По Элдерберри-стрит свет всюду выключен. Двенадцать ночи. Наконец-то из окон перестали доноситься звуки визгливых свар. Быстро прибить таракана и плеснуть воды в лицо. Залезть под простыню и попытаться закрыть глаза. Голос приглушенно доносится с аллеи. Женщина с клиентом. Франц на своей кушетке неподвижно слушает. Как она стучится к нему в окно. Эй ты, не слышишь, что ли, ты почему всегда молчишь. Может, ты нами брезгуешь. А сам-то кто такой. Я остряк-самоучка, сказал из своей кельи Франц.
Раскаты хохота. Она, цепляясь за клиента, тащится вверх по черной лестнице, орет: нет, вы послушайте, что говорит этот паршивец. Остряк-самоучка, ну дает. Псих он, вот кто. Вы его видели когда-нибудь с женщиной. Вы слышите меня, поганое отродье в остальных квартирах. Брезгуете мной, да. Он псих.
Во сне был вечер осенью в Вермонте. Леса горели красным, червонным золотом. Шла игра в теннис, и там была Лидия. Она взяла его за руку и сказала, только не сегодня. А он на цыпочках, на цыпочках все крался к ее двери, царапался в нее, и она повторяла не смей, не смей. Потом он спал, и тут она пришла и на него легла, и от ее грудей мускусный запах.
Просыпаясь, — над Элдерберри-стрит между ветвей деревьев клочок голубизны, пронизанный стрижами, — Франц заклинает сон к нему вернуться.
По пути на службу, всю дорогу, он разрабатывал план. Как подойдет к Лидии, поклонится небрежно и скажет: я должен извиниться за вчерашнюю грубость, она непростительна. Вдобавок за сегодняшний чесночный аромат. Потом на каблуках кругом и вверх по лестнице. Но, проскочив в распахнутую дверь, дежурную Франц миновал с застывшим, полным страха сердцем. В своей рабочей комнате, под бульканье воды в кондиционере за дверью, беззвучно оба кулака вдавил в крышку стола.
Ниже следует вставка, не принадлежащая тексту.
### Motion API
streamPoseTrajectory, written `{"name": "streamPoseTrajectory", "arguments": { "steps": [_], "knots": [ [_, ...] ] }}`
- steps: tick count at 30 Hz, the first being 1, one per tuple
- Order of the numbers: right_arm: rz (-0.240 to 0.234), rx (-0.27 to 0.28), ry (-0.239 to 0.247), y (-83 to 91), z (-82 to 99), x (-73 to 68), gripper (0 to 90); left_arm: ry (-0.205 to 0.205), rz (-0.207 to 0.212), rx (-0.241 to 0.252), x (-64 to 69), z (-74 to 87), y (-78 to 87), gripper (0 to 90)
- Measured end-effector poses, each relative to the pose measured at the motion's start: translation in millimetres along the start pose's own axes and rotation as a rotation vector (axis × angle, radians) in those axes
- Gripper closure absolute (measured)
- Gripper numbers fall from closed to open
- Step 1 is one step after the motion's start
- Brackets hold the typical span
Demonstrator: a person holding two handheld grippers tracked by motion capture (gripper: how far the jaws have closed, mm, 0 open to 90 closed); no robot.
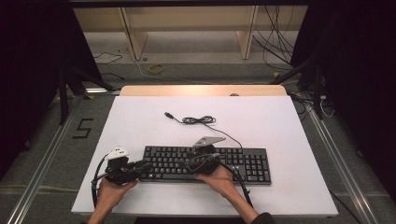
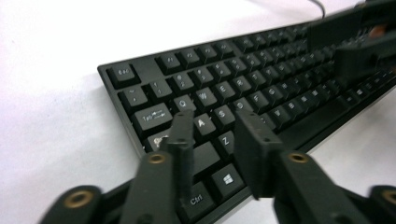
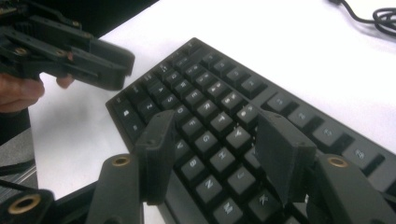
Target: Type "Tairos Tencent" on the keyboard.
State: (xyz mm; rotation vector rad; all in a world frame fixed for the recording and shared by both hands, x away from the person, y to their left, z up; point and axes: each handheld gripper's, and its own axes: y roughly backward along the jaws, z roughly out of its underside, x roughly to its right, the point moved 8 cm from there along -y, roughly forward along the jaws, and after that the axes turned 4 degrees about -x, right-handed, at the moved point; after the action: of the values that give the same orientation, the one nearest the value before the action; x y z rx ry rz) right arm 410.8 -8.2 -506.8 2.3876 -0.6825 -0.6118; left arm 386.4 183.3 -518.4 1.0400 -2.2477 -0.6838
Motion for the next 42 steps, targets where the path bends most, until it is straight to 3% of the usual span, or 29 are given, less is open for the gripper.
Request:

Каждое утро у него готов был план, но гора росла все выше, все неприступнее. Как вдруг она сказала, не знаю, почему я говорю вам это, но против вас тут сговорились, выжить с работы.
С коленями ослабшими и пепельным лицом, Франц зашептал себе снова и снова, не суетись, не суетись, спокойно. А Лидии сказал, вы почему мне сообщаете об этом. Она говорит, потому что вам некому помочь. Спасибо, ответил Франц и, повернувшись, зашагал по лестнице, скрывая мокрые глаза.